### [DATA EXCERPT]
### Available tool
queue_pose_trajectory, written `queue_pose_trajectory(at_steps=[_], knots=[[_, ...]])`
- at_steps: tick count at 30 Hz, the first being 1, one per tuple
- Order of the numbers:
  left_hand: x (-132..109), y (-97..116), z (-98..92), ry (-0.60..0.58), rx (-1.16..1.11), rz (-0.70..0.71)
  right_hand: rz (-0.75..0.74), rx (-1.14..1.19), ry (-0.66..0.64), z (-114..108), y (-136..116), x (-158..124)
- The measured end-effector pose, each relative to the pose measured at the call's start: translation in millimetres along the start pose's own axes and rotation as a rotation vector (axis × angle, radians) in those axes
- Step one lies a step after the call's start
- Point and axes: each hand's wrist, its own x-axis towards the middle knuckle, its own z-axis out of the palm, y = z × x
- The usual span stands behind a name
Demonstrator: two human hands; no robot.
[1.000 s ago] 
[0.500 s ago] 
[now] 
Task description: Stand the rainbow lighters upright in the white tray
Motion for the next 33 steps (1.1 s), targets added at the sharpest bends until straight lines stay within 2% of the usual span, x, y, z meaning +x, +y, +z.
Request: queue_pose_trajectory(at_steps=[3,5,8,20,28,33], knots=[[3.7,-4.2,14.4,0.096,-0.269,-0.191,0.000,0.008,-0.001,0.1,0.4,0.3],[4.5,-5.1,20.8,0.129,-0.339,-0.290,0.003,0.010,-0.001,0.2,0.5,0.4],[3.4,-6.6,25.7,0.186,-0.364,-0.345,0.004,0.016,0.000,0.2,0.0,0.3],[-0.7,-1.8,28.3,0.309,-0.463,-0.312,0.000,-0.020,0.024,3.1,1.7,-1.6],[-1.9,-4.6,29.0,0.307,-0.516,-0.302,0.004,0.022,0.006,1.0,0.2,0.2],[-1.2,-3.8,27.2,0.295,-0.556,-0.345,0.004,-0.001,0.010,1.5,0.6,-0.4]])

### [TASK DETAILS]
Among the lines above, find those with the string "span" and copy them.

### [RESULT OF THE EXERCISE]
- The usual span stands behind a name
Motion for the next 33 steps (1.1 s), targets added at the sharpest bends until straight lines stay within 2% of the usual span, x, y, z meaning +x, +y, +z.

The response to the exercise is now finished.